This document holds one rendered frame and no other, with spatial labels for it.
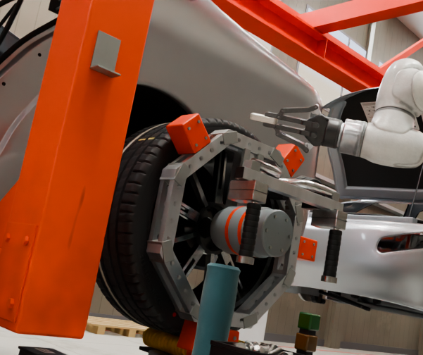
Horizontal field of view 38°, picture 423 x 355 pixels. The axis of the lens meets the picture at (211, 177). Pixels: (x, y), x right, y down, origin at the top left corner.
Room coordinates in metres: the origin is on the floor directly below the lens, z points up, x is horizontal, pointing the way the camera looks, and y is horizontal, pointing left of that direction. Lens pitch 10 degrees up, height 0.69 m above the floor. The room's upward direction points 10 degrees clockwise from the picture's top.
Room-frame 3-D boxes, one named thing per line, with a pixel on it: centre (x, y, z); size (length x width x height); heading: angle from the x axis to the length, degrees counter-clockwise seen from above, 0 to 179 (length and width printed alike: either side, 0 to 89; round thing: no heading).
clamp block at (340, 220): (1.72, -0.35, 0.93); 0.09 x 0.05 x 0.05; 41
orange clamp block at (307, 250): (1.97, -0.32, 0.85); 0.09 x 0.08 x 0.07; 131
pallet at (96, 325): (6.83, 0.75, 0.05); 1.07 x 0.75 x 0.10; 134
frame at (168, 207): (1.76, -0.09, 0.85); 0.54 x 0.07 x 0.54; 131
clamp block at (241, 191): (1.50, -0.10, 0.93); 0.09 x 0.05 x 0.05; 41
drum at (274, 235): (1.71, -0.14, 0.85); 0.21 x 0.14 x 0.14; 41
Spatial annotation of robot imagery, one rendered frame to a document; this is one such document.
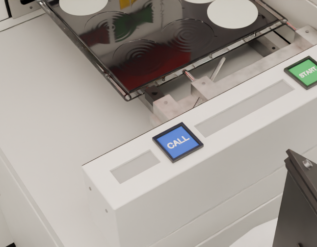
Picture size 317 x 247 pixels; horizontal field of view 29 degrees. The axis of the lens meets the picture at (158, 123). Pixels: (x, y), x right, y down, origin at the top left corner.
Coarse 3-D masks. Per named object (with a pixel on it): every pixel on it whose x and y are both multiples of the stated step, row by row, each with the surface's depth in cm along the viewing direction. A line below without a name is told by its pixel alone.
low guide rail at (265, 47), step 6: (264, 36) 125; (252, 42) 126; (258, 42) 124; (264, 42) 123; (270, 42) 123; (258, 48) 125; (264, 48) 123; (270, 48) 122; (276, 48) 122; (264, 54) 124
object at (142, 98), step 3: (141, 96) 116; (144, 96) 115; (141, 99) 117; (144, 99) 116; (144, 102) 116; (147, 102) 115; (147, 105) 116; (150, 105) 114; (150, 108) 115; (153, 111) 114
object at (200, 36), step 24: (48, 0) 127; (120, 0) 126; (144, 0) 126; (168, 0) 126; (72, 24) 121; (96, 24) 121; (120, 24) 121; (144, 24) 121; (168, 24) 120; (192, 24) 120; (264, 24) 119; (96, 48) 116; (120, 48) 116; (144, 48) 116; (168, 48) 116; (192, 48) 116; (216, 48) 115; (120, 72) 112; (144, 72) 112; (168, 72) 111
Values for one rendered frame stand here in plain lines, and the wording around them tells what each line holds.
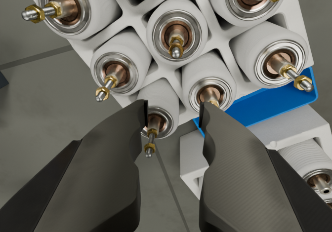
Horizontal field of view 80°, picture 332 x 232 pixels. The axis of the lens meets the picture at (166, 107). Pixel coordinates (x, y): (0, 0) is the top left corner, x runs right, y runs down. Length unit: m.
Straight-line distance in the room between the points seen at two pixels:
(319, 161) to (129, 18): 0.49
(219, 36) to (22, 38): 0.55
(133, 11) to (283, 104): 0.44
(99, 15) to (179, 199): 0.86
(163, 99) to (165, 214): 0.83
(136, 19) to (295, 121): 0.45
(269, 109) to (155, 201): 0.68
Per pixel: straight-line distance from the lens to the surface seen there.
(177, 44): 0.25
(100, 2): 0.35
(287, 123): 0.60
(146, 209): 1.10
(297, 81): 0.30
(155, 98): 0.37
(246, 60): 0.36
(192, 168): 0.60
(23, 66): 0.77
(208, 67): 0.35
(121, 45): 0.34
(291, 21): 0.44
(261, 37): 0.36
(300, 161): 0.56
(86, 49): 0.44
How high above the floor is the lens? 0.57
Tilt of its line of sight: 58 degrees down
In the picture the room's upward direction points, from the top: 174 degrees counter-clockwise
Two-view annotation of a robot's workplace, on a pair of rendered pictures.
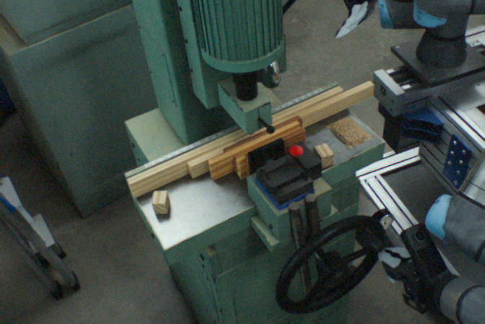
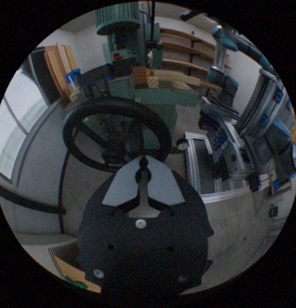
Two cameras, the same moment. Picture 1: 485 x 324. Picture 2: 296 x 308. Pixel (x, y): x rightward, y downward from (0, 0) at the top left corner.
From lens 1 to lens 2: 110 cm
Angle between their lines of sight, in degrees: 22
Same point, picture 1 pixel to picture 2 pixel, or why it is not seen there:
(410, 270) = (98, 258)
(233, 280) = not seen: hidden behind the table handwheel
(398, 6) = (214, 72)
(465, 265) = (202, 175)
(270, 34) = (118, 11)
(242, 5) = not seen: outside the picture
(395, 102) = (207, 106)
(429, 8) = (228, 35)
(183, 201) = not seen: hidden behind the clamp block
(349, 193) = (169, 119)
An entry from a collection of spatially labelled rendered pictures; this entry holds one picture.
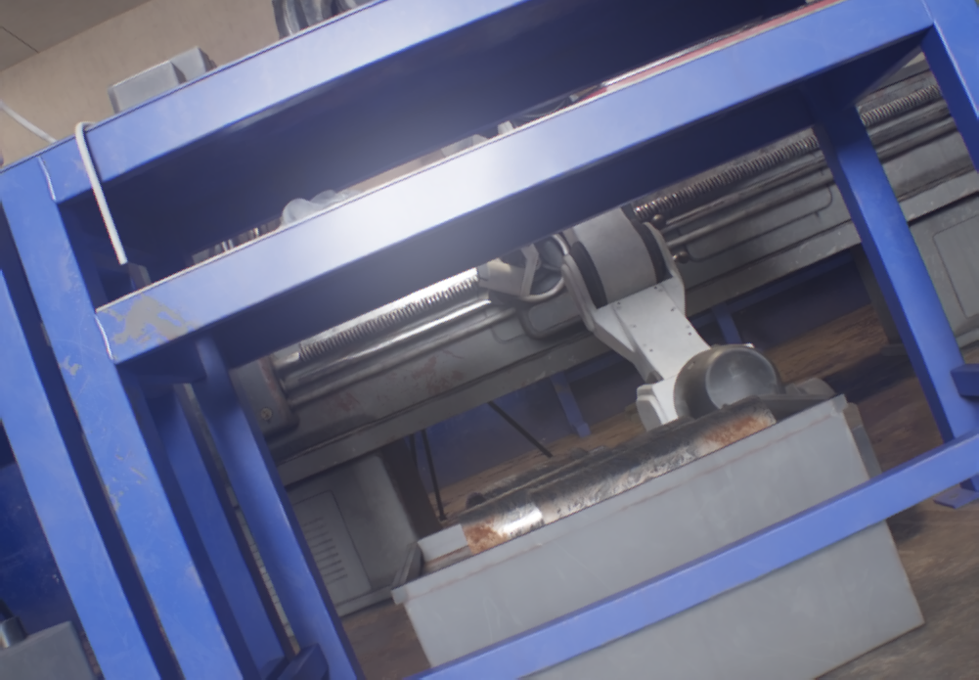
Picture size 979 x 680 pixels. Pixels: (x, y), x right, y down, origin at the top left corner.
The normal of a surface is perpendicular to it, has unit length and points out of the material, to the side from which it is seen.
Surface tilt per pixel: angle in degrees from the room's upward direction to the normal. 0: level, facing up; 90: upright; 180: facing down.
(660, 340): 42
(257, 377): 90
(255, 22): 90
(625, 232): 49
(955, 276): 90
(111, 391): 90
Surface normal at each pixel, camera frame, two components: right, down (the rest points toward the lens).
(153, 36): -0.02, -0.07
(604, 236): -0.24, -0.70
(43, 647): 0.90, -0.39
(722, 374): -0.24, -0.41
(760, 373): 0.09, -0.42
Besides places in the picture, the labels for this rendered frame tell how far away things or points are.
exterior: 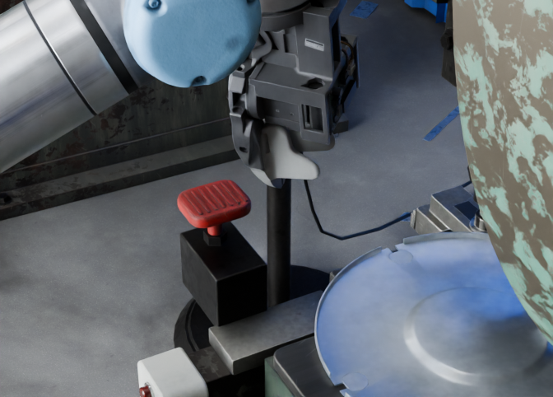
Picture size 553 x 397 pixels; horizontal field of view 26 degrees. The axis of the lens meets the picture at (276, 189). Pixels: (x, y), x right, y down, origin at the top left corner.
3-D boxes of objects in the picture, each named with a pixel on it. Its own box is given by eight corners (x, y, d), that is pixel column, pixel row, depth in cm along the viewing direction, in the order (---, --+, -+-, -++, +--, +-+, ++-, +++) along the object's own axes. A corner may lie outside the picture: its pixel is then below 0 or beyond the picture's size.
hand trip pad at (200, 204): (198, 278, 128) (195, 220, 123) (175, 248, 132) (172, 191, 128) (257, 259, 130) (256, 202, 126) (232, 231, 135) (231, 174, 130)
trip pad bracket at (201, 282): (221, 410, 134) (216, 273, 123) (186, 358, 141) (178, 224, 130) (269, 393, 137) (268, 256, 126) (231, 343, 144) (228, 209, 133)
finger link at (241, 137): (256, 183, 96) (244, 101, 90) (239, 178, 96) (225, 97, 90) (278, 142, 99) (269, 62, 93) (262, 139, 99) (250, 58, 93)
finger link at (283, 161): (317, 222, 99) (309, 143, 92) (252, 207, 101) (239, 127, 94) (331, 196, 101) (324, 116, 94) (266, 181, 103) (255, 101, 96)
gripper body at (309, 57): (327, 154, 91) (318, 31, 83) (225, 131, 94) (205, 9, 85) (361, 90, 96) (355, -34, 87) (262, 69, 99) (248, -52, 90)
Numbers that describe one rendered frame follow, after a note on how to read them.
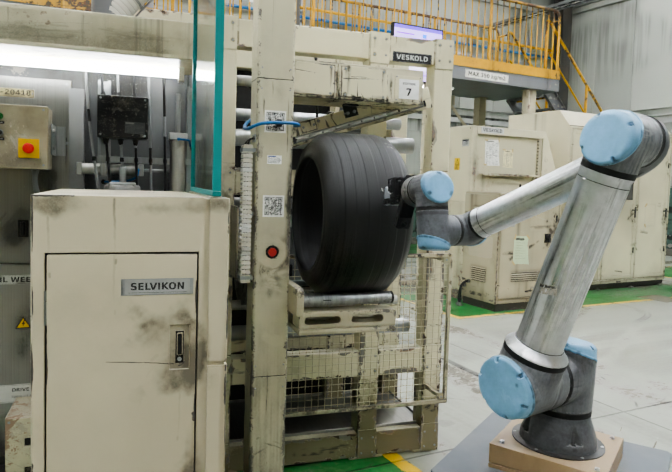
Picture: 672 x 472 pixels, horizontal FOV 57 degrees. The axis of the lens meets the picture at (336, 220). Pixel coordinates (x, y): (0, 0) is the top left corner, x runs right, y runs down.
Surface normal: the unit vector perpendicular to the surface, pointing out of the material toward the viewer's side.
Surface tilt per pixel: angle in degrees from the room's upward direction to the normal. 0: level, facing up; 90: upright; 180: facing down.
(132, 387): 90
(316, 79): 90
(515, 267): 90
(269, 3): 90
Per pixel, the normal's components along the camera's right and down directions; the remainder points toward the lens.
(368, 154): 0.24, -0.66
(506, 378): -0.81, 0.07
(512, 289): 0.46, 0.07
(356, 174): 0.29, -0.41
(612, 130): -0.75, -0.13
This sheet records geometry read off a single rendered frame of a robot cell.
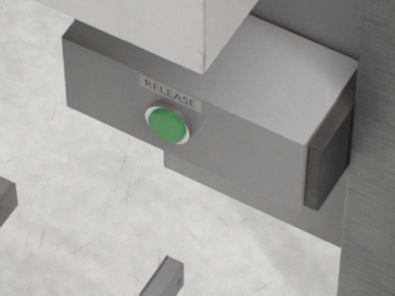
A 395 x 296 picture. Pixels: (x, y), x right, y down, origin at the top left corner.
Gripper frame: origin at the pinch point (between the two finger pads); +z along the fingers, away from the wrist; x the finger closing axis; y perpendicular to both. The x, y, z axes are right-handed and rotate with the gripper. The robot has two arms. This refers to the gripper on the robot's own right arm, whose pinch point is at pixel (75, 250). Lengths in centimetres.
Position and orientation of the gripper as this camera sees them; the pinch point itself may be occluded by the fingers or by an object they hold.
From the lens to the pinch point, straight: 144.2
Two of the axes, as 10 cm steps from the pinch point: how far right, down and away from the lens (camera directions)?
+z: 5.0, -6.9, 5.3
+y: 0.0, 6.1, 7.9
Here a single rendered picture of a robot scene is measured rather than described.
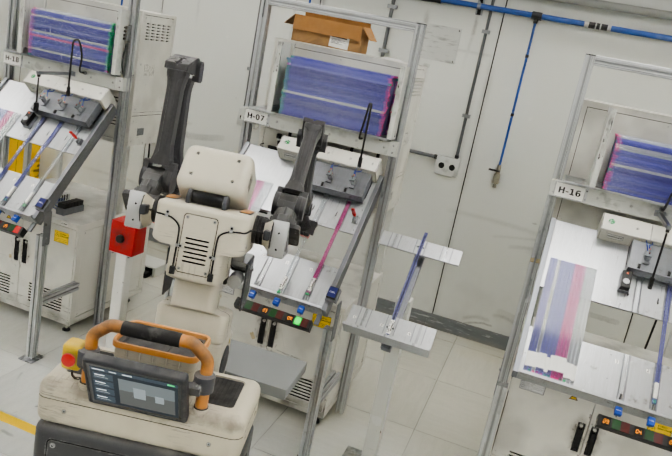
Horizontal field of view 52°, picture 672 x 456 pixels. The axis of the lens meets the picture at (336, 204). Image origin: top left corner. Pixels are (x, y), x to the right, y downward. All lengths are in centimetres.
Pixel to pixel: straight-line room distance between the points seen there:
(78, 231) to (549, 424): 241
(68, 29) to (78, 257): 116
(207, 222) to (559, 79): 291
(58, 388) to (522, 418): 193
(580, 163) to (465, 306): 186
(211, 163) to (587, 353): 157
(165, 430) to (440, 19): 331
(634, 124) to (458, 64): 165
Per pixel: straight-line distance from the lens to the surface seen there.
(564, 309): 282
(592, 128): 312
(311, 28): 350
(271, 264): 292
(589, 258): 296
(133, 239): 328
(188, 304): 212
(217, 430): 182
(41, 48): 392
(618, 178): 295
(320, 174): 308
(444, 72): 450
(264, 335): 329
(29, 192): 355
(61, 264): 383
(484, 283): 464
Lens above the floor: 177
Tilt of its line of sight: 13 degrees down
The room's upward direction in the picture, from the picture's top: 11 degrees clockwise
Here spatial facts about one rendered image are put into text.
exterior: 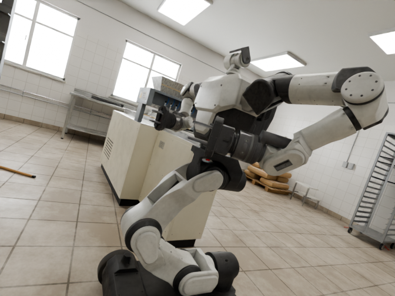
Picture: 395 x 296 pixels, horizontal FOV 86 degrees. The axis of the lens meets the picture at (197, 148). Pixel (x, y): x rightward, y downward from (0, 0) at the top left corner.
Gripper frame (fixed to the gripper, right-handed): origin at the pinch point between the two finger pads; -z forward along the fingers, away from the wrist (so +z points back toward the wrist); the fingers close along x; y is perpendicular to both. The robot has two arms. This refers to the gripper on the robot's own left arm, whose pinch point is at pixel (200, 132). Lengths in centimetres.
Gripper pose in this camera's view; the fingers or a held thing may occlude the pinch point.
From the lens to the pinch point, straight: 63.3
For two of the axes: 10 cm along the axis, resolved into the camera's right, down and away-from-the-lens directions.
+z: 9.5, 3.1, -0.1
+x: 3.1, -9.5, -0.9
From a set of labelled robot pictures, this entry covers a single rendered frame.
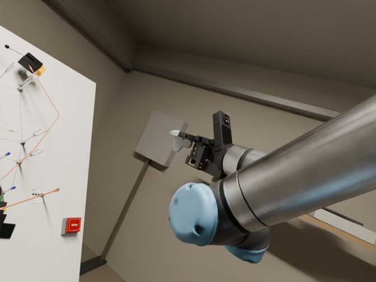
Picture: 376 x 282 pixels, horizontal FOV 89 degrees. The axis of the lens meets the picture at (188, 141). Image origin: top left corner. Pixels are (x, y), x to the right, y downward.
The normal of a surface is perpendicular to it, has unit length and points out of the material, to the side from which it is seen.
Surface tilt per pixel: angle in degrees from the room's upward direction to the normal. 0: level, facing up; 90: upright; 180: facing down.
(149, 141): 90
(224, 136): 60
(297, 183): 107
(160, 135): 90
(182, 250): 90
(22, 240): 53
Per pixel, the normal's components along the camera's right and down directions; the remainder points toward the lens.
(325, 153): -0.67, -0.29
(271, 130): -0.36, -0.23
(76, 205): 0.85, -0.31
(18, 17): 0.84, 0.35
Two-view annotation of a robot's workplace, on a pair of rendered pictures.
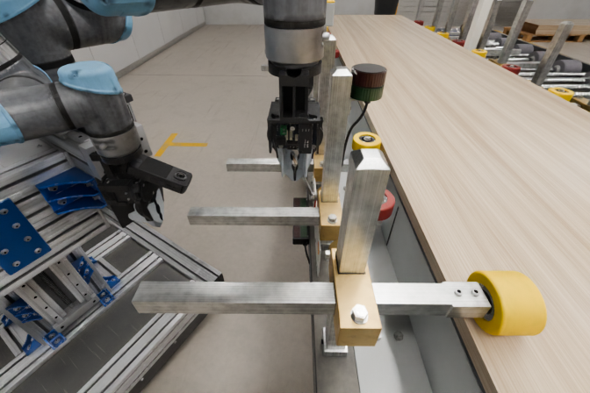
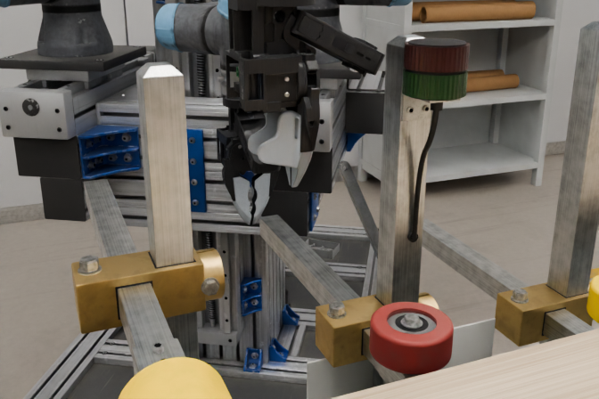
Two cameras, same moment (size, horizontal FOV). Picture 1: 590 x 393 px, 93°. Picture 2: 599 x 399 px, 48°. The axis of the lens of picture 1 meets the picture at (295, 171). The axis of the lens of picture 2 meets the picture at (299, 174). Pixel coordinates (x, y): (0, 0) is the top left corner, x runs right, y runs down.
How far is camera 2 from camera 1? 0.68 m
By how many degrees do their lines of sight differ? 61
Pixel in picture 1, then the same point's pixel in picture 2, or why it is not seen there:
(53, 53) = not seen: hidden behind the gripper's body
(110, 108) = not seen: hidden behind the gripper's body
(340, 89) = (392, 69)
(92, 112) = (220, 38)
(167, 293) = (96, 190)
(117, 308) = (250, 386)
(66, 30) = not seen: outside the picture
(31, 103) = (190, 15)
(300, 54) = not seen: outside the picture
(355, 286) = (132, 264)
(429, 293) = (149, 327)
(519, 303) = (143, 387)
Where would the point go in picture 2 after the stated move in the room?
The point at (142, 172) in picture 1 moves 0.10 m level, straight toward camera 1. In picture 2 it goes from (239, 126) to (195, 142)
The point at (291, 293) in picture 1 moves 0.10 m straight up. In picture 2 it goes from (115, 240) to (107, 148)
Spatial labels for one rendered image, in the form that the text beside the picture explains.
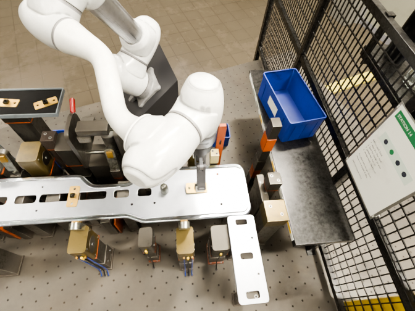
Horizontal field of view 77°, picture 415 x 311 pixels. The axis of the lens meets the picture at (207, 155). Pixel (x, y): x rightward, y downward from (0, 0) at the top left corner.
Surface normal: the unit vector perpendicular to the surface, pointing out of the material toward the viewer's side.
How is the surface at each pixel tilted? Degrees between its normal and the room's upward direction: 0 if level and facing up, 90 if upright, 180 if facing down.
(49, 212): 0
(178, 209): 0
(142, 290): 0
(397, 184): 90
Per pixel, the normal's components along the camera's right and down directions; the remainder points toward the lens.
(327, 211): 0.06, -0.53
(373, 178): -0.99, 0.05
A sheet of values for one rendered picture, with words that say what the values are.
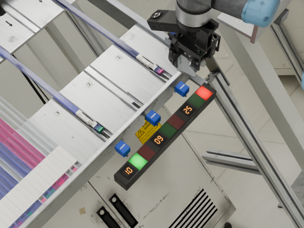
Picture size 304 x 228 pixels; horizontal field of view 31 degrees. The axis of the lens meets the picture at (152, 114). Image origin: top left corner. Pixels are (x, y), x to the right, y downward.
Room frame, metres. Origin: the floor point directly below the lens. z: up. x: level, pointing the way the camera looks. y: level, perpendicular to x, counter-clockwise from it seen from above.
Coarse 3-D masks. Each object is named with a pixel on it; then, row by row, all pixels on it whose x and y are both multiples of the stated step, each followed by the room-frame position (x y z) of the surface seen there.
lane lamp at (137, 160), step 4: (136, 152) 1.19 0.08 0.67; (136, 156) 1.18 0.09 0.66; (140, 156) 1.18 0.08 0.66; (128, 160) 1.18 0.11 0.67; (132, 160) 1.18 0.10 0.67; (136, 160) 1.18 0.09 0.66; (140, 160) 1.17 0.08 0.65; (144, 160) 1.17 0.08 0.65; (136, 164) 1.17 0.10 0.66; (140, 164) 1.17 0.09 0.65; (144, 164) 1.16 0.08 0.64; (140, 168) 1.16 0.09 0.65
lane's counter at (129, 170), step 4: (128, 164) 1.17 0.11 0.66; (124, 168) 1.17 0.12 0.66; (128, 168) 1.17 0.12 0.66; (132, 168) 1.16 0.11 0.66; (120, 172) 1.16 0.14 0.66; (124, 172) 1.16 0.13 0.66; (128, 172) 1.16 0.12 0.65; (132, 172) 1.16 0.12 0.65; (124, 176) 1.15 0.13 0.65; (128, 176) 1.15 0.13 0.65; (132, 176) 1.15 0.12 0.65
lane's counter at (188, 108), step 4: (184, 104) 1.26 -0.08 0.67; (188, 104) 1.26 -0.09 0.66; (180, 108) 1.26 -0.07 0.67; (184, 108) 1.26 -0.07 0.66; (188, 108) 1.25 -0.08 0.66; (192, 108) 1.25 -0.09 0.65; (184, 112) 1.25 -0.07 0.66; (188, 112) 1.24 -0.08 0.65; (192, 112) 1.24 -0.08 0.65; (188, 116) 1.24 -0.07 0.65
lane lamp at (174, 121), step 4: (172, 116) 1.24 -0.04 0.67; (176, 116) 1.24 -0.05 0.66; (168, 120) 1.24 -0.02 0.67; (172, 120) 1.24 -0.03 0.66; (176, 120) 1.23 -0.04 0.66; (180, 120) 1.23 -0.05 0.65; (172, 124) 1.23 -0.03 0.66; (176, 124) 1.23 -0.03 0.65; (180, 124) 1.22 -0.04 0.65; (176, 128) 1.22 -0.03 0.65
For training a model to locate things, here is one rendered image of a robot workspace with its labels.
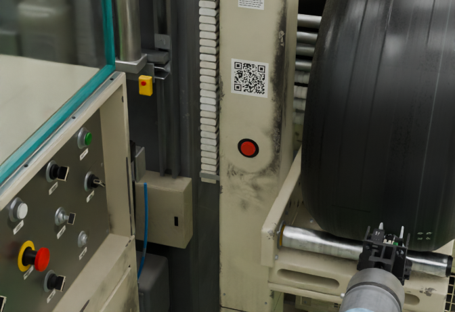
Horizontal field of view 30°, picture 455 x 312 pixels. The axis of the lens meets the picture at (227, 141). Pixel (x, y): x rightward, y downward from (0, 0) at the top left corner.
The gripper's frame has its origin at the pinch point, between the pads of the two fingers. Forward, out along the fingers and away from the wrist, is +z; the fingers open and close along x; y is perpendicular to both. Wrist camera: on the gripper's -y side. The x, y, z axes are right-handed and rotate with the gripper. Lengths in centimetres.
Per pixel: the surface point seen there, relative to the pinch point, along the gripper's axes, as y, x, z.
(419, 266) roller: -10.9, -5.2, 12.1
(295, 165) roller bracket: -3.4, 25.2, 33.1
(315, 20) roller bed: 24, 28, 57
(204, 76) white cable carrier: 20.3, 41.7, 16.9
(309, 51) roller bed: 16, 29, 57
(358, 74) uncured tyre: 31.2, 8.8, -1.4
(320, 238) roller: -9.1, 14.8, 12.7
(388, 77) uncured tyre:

....

WHAT YOU ARE ASKED TO DO
Could you reproduce, exactly, every line above from the line with "Room-frame 3-D boxes, one" to the line with "frame at (168, 207): (1.76, -0.09, 0.85);", and no other line? Both ends count.

WRITTEN RESPONSE
Room-frame 3-D boxes, one named thing per line, with a pixel on it: centre (x, y, z); size (length x width x height); heading: angle from the x axis to the length, degrees counter-clockwise seen from above, 0 to 179 (length and width printed alike: either side, 0 to 89; round thing: no heading).
clamp block at (340, 220): (1.72, -0.35, 0.93); 0.09 x 0.05 x 0.05; 41
orange clamp block at (307, 250): (1.97, -0.32, 0.85); 0.09 x 0.08 x 0.07; 131
pallet at (96, 325): (6.83, 0.75, 0.05); 1.07 x 0.75 x 0.10; 134
frame at (168, 207): (1.76, -0.09, 0.85); 0.54 x 0.07 x 0.54; 131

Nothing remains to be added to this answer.